_What you should do_
Reproduce the material that follows, please, but only from its first line to the line containing "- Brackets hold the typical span", inclusive.
━━━ Data block ━━━
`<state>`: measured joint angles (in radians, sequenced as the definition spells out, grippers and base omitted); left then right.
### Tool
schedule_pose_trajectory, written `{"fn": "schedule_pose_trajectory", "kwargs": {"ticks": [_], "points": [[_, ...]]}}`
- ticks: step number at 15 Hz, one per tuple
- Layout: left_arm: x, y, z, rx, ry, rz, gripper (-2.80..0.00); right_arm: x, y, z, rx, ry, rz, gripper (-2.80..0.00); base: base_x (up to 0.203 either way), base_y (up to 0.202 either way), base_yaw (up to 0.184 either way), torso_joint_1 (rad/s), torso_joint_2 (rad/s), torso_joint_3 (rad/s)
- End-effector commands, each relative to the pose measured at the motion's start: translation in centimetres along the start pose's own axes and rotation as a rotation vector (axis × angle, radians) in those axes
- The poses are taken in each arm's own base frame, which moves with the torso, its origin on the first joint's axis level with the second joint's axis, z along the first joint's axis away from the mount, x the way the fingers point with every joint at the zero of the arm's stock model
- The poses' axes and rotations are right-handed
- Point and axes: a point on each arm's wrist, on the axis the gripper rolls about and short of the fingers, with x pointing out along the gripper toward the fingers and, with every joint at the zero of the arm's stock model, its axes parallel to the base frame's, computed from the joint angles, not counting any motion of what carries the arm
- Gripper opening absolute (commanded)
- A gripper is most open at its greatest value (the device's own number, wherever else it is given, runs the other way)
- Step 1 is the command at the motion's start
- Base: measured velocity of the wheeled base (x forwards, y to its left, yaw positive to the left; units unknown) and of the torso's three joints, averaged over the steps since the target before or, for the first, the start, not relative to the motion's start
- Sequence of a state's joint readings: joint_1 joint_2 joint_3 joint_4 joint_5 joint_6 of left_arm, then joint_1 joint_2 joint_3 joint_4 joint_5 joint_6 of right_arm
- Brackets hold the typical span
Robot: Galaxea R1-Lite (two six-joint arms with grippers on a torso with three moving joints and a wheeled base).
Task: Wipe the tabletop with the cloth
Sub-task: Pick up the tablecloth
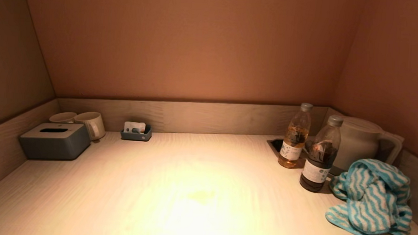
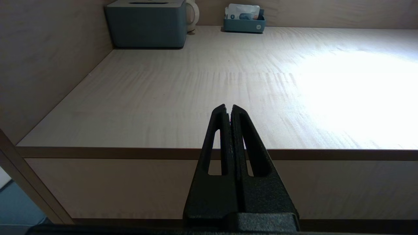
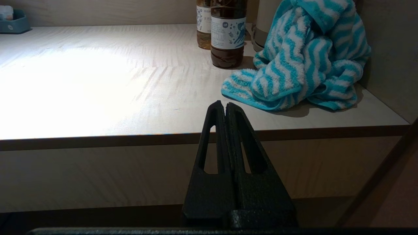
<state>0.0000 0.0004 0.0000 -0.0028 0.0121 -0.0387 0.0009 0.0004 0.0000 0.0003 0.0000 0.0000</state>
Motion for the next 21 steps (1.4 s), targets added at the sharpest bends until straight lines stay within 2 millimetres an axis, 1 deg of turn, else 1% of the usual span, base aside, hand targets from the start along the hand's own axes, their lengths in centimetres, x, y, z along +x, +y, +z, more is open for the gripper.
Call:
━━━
_Task output_
`<state>`: measured joint angles (in radians, sequenced as the definition spells out, grippers and base omitted); left then right.
### Tool
schedule_pose_trajectory, written `{"fn": "schedule_pose_trajectory", "kwargs": {"ticks": [_], "points": [[_, ...]]}}`
- ticks: step number at 15 Hz, one per tuple
- Layout: left_arm: x, y, z, rx, ry, rz, gripper (-2.80..0.00); right_arm: x, y, z, rx, ry, rz, gripper (-2.80..0.00); base: base_x (up to 0.203 either way), base_y (up to 0.202 either way), base_yaw (up to 0.184 either way), torso_joint_1 (rad/s), torso_joint_2 (rad/s), torso_joint_3 (rad/s)
- End-effector commands, each relative to the pose measured at the motion's start: translation in centimetres along the start pose's own axes and rotation as a rotation vector (axis × angle, radians) in those axes
- The poses are taken in each arm's own base frame, which moves with the torso, its origin on the first joint's axis level with the second joint's axis, z along the first joint's axis away from the mount, x the way the fingers point with every joint at the zero of the arm's stock model
- The poses' axes and rotations are right-handed
- Point and axes: a point on each arm's wrist, on the axis the gripper rolls about and short of the fingers, with x pointing out along the gripper toward the fingers and, with every joint at the zero of the arm's stock model, its axes parallel to the base frame's, computed from the joint angles, not counting any motion of what carries the arm
- Gripper opening absolute (commanded)
- A gripper is most open at its greatest value (the device's own number, wherever else it is given, runs the other way)
- Step 1 is the command at the motion's start
- Base: measured velocity of the wheeled base (x forwards, y to its left, yaw positive to the left; units unknown) and of the torso's three joints, averaged over the steps since the target before or, for the first, the start, not relative to the motion's start
- Sequence of a state's joint readings: joint_1 joint_2 joint_3 joint_4 joint_5 joint_6 of left_arm, then joint_1 joint_2 joint_3 joint_4 joint_5 joint_6 of right_arm
- Brackets hold the typical span

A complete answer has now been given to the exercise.